## GIVEN INFORMATION
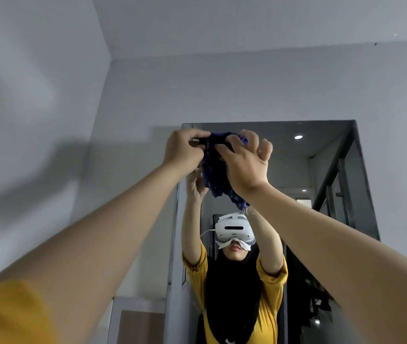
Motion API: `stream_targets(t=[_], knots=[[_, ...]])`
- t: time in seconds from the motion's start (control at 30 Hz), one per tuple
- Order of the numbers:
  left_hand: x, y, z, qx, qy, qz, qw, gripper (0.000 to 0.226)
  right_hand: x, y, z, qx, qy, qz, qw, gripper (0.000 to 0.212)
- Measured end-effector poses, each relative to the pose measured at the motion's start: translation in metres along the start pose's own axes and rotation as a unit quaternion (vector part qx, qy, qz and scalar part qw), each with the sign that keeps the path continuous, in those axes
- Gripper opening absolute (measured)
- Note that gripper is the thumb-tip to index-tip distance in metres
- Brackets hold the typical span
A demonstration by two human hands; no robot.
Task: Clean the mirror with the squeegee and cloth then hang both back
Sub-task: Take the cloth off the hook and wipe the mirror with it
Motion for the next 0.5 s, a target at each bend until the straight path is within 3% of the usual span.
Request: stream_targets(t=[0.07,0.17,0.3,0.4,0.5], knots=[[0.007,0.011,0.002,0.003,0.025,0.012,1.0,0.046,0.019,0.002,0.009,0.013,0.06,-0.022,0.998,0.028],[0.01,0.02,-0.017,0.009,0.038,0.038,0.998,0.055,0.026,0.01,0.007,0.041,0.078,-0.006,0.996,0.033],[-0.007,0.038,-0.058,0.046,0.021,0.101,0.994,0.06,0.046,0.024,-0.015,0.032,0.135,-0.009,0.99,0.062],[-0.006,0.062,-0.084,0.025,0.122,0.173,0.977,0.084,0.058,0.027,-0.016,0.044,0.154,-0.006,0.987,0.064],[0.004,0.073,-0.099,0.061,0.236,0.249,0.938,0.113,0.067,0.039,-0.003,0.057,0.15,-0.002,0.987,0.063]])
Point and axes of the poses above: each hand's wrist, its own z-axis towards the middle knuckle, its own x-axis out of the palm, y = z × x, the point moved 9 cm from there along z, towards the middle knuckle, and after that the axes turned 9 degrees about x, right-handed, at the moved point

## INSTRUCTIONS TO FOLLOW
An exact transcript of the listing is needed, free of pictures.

## SOLUTION TO THE EXERCISE
Motion API: `stream_targets(t=[_], knots=[[_, ...]])`
- t: time in seconds from the motion's start (control at 30 Hz), one per tuple
- Order of the numbers:
  left_hand: x, y, z, qx, qy, qz, qw, gripper (0.000 to 0.226)
  right_hand: x, y, z, qx, qy, qz, qw, gripper (0.000 to 0.212)
- Measured end-effector poses, each relative to the pose measured at the motion's start: translation in metres along the start pose's own axes and rotation as a unit quaternion (vector part qx, qy, qz and scalar part qw), each with the sign that keeps the path continuous, in those axes
- Gripper opening absolute (measured)
- Note that gripper is the thumb-tip to index-tip distance in metres
- Brackets hold the typical span
A demonstration by two human hands; no robot.
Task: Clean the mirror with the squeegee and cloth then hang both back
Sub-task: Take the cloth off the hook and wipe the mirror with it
Motion for the next 0.5 s, a target at each bend until the straight path is within 3% of the usual span.
Request: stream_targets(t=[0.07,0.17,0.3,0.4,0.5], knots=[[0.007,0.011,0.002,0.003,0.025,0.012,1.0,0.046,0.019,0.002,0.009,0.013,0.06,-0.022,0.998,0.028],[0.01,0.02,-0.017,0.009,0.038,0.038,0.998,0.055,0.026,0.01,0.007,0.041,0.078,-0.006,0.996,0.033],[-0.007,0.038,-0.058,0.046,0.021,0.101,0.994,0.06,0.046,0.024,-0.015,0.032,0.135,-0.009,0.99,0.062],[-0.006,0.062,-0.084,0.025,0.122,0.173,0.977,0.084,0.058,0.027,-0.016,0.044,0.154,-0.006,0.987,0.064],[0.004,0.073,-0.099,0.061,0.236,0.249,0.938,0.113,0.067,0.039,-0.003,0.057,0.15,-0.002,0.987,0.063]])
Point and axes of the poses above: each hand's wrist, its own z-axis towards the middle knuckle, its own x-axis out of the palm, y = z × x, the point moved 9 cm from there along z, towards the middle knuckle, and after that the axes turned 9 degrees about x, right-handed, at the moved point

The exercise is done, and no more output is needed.